Your answer should be one number: how many lines of the data include the string "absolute"?

● **COLLECTED MATERIAL**
"""
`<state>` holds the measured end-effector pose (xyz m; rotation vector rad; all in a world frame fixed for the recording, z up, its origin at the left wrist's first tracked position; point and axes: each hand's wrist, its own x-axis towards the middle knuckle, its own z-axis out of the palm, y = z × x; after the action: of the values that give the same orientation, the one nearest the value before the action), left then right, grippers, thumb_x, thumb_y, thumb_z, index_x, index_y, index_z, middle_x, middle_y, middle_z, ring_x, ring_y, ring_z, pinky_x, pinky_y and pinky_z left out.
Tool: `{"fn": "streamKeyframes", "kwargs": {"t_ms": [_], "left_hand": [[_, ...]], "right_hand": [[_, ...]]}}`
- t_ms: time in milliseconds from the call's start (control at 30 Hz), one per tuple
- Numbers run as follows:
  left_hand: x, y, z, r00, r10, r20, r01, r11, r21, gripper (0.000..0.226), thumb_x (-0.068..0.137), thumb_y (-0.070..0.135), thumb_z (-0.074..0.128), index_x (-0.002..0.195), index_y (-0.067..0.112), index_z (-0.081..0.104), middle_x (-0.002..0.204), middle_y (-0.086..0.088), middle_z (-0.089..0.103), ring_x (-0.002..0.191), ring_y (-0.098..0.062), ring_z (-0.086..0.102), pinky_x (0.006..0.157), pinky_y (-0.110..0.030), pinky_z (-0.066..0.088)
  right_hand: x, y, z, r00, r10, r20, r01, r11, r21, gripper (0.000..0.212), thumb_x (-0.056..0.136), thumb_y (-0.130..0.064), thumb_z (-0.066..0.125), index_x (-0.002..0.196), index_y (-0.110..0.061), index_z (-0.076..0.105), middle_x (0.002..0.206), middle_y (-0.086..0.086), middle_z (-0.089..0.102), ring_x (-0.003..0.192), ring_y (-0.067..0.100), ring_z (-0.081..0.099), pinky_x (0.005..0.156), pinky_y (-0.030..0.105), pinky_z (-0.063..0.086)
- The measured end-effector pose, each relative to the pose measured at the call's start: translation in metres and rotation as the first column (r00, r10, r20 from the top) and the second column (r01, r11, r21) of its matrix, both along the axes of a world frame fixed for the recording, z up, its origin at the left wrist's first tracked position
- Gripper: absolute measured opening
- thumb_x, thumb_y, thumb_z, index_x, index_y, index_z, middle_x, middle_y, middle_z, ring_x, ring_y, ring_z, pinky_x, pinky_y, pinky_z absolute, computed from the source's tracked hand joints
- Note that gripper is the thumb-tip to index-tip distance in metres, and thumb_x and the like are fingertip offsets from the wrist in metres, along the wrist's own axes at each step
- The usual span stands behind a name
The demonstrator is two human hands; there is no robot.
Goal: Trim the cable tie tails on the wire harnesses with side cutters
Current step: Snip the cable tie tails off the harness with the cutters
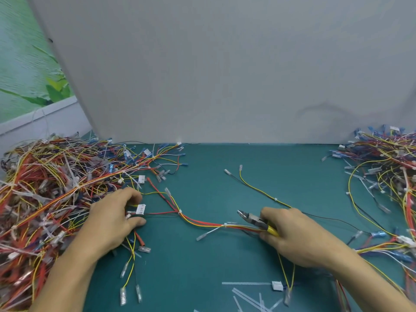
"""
● **TASK SOLUTION**
2